:: Work to be completed ::
Excluding pictures, what does the listing below contain from the line with "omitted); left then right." up to and including the line with "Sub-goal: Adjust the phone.", word for word?
··· Given data
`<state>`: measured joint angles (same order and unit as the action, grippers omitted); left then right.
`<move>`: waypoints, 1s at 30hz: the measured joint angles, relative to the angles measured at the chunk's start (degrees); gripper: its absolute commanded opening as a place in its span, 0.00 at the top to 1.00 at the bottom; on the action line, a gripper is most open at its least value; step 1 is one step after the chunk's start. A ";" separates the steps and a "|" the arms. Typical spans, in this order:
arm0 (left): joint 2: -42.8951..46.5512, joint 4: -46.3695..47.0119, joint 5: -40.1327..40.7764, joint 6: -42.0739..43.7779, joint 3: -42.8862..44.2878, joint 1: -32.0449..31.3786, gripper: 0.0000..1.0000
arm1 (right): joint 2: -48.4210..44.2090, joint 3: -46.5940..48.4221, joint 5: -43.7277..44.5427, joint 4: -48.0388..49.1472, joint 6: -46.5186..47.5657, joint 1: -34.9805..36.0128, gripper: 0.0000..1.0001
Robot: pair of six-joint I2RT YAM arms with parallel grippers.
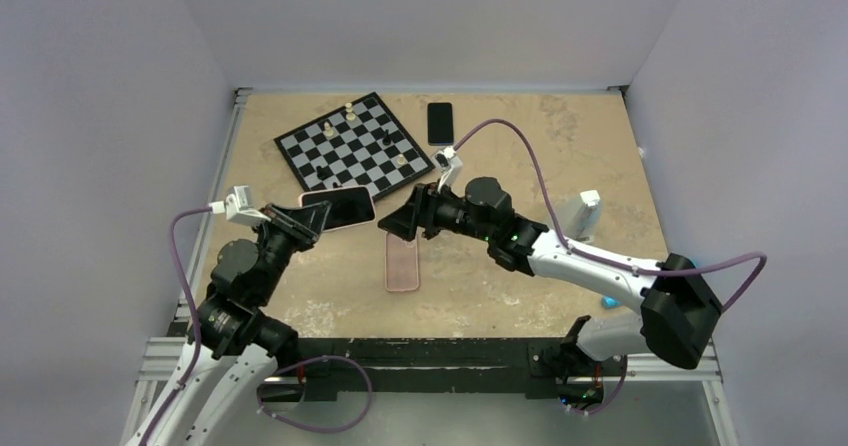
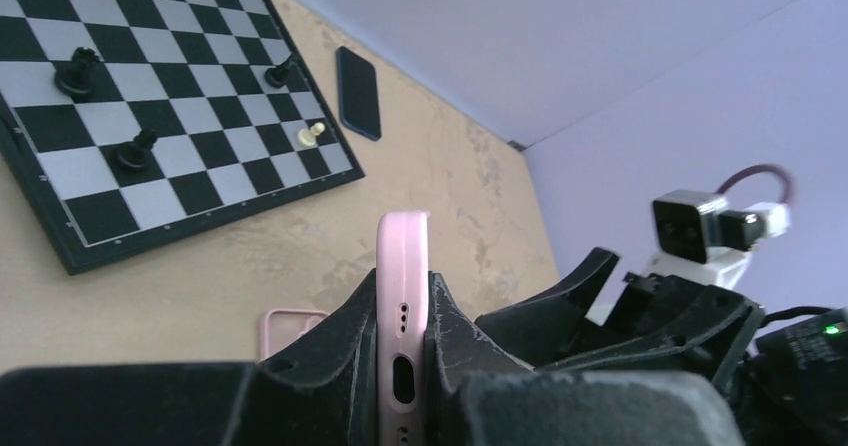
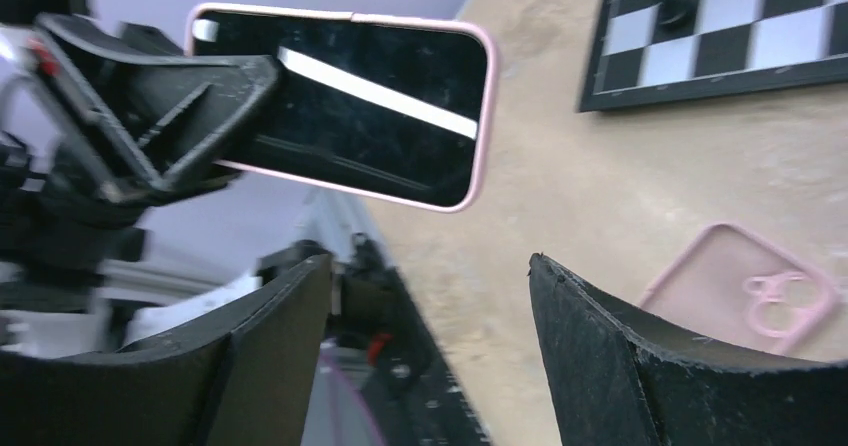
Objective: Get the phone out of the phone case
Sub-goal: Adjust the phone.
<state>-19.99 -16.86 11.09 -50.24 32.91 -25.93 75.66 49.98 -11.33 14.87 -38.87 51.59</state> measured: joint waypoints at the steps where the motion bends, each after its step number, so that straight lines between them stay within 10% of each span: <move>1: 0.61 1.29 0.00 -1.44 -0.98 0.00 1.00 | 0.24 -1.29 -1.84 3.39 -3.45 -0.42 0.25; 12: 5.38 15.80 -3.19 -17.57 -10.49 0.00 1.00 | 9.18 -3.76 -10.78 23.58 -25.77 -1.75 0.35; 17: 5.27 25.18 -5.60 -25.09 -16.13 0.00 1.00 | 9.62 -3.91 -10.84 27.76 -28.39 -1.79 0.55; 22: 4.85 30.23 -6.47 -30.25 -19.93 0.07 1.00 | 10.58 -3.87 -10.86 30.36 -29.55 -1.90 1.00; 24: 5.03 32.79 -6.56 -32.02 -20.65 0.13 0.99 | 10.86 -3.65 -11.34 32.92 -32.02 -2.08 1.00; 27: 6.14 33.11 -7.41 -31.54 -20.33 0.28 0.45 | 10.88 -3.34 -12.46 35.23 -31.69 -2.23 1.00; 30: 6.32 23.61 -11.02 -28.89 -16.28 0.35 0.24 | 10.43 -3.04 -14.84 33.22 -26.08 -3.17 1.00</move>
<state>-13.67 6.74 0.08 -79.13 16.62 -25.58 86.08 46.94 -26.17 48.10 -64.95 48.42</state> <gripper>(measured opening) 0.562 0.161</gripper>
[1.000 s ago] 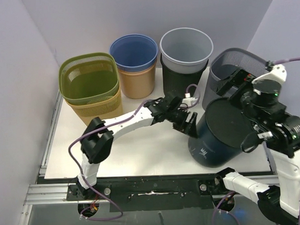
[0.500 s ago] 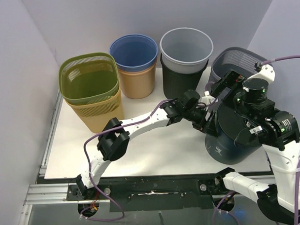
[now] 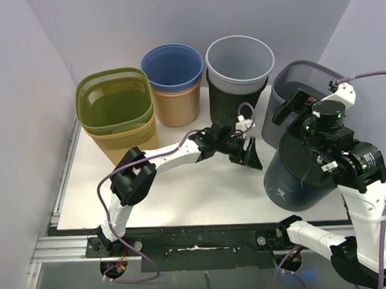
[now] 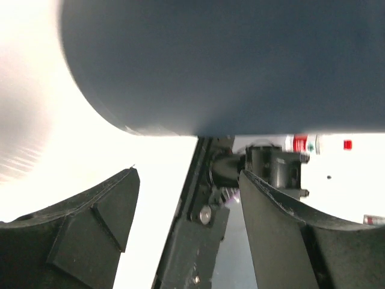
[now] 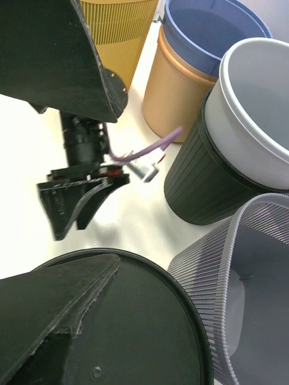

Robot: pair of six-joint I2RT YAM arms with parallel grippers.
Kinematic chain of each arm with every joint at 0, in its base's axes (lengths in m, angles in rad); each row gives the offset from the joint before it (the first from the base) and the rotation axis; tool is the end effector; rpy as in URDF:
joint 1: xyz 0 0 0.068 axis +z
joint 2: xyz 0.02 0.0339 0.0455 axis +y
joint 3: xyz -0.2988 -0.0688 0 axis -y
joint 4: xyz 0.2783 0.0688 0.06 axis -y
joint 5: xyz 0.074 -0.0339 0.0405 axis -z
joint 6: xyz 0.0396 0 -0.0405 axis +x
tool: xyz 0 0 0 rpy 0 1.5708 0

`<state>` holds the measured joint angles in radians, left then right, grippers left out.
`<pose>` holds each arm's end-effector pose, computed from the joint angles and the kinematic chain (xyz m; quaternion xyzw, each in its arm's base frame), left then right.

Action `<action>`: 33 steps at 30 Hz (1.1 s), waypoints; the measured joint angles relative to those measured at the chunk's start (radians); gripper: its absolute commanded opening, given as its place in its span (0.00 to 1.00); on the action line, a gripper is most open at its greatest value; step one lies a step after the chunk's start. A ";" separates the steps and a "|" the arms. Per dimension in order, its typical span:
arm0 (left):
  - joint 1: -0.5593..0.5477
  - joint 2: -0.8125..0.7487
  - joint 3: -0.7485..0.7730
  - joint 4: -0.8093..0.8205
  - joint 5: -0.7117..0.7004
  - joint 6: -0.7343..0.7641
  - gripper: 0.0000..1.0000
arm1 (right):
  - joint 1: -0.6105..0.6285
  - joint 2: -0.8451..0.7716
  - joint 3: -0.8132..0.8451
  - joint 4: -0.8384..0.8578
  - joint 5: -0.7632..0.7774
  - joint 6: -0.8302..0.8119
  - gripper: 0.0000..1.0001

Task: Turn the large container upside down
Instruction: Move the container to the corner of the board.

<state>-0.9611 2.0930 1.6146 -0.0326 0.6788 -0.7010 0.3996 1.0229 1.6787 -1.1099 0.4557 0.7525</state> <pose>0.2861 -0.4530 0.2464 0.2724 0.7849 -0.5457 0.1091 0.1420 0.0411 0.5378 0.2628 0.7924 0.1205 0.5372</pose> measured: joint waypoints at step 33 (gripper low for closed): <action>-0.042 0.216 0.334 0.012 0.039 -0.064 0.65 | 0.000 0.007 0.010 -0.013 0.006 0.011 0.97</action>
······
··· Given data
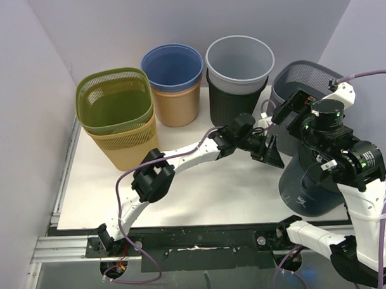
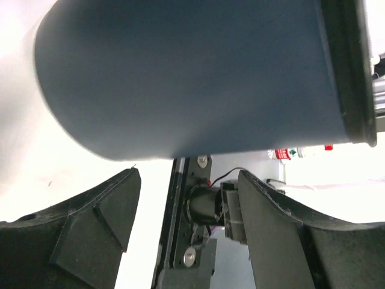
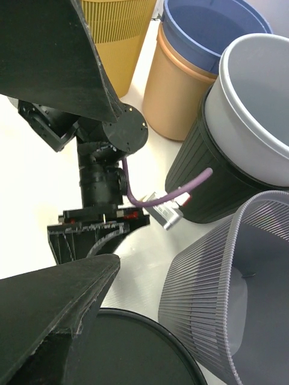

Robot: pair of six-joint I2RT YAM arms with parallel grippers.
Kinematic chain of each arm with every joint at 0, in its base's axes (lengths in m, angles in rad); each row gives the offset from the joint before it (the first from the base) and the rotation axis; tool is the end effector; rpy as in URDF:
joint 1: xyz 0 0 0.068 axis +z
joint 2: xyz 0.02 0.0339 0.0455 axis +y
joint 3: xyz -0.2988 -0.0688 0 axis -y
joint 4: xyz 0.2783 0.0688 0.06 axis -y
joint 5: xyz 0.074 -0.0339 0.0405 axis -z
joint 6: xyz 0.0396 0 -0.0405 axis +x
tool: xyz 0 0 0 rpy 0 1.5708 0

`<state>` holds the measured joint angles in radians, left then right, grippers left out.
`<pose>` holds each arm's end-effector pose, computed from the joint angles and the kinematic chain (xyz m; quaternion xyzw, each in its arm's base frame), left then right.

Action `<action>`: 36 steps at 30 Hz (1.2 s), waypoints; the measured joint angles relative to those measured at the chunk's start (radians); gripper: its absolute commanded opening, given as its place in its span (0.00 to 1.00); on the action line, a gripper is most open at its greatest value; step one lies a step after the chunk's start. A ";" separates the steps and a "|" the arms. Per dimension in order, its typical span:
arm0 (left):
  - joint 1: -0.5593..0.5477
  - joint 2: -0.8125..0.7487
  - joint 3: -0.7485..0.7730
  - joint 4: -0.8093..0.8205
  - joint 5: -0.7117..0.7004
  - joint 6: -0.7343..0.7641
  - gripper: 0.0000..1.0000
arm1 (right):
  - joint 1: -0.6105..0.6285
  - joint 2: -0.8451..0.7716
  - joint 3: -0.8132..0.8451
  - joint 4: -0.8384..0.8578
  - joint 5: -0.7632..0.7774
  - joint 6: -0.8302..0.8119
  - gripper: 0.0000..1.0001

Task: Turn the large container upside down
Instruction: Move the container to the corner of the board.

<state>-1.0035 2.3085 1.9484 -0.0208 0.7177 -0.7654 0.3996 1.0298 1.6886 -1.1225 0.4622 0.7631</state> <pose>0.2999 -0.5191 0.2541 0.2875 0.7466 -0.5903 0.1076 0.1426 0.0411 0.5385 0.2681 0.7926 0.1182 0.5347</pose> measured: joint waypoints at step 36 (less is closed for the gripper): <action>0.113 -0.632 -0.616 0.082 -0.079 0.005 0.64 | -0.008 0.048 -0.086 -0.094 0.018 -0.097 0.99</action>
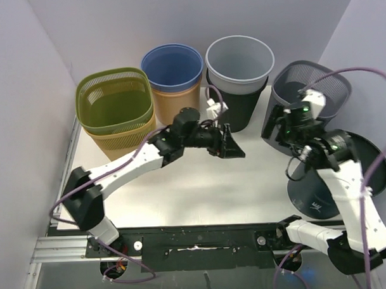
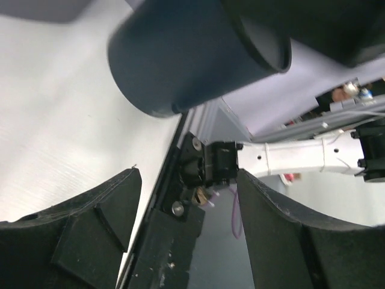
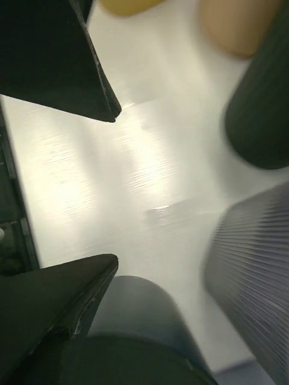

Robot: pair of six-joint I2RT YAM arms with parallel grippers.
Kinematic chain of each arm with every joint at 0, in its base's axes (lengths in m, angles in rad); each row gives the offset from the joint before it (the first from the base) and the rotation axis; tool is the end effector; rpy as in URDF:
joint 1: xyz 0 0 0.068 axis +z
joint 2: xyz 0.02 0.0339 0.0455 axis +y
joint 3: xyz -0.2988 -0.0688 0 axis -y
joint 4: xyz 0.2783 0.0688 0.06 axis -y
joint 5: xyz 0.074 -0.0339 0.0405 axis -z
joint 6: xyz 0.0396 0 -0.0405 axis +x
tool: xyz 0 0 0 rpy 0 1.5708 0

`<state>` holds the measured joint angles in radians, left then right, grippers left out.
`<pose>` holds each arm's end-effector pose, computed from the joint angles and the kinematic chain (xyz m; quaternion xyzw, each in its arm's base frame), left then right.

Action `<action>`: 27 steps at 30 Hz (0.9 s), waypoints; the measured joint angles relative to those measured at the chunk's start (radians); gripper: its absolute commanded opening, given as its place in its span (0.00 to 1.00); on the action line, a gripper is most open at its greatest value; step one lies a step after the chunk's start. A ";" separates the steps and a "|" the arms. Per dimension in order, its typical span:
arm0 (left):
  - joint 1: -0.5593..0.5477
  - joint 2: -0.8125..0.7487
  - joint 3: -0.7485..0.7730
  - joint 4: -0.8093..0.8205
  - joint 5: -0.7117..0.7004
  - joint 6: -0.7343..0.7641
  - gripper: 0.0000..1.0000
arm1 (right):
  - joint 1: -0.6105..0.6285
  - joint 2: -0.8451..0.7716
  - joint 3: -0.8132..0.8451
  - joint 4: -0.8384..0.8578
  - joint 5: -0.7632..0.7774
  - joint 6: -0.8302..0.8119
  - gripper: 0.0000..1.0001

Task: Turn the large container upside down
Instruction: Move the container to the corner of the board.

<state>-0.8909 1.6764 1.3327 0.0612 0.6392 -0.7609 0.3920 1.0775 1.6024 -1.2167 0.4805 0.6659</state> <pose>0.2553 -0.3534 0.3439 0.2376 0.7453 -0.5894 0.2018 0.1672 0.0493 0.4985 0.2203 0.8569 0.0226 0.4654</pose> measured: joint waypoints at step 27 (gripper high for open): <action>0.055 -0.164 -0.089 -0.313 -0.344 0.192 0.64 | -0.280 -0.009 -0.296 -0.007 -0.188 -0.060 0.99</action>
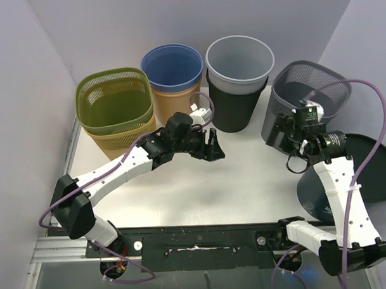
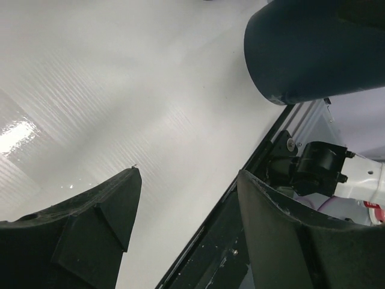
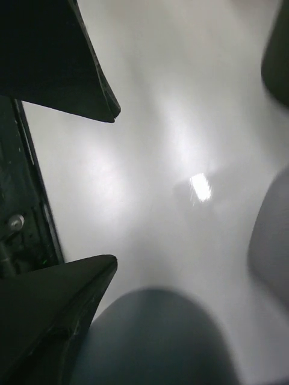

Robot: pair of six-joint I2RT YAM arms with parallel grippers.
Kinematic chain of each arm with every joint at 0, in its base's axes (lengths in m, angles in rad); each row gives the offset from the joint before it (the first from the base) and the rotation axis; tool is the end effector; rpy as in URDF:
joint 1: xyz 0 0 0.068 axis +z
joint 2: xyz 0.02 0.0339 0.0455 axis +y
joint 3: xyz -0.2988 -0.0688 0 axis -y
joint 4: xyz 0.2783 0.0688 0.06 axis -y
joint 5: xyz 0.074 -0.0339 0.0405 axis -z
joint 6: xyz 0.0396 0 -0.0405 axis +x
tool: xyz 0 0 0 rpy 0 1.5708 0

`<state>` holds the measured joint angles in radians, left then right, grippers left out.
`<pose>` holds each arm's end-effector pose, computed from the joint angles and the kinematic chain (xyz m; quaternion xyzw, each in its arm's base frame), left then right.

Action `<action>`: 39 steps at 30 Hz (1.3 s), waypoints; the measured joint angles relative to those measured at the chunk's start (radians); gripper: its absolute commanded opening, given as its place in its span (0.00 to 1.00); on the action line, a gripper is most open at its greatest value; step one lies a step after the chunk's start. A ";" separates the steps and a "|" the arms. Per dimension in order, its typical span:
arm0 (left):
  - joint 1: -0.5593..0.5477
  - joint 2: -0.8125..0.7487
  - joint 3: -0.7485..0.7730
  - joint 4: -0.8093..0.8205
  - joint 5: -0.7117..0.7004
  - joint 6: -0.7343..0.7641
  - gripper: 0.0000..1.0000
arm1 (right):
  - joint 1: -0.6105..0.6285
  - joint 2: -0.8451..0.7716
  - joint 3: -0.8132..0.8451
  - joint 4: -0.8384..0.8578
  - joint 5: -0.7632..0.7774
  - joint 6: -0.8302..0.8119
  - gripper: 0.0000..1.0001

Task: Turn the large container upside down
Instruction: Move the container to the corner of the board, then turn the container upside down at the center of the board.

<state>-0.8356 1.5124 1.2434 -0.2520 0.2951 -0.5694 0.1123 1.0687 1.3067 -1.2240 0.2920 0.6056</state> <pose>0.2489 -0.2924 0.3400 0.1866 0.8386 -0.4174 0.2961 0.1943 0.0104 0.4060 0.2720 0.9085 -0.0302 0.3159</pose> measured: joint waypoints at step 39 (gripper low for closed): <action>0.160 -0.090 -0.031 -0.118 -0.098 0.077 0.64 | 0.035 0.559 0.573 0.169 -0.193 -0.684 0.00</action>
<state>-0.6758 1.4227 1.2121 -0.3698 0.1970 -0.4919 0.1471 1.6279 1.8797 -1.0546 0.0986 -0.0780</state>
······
:: Solved problem ::
`<state>`: measured joint angles (same order and unit as the action, grippers omitted); left then right.
`<move>`: waypoints, 1s at 30hz: the measured joint angles, relative to the angles measured at the chunk's start (degrees); gripper: its absolute commanded opening as a place in its span, 0.00 at the top to 1.00 at the bottom; on the action line, a gripper is most open at its least value; step 1 is one step after the chunk's start. A ";" separates the steps and a "|" the arms. Typical spans, in this order:
arm0 (left): joint 2: -42.8951..46.5512, joint 4: -46.3695..47.0119, joint 5: -40.1327..40.7764, joint 6: -42.0739..43.7779, joint 3: -42.8862..44.2878, joint 1: -32.0449..31.3786, gripper: 0.0000..1.0000
arm1 (right): joint 2: -48.4210..44.2090, joint 3: -46.5940..48.4221, joint 5: -43.7277..44.5427, joint 4: -48.0388..49.1472, joint 6: -46.5186..47.5657, joint 1: -34.9805..36.0128, gripper: 0.0000..1.0001
Robot: pair of six-joint I2RT YAM arms with parallel grippers.
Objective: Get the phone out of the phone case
Sub-goal: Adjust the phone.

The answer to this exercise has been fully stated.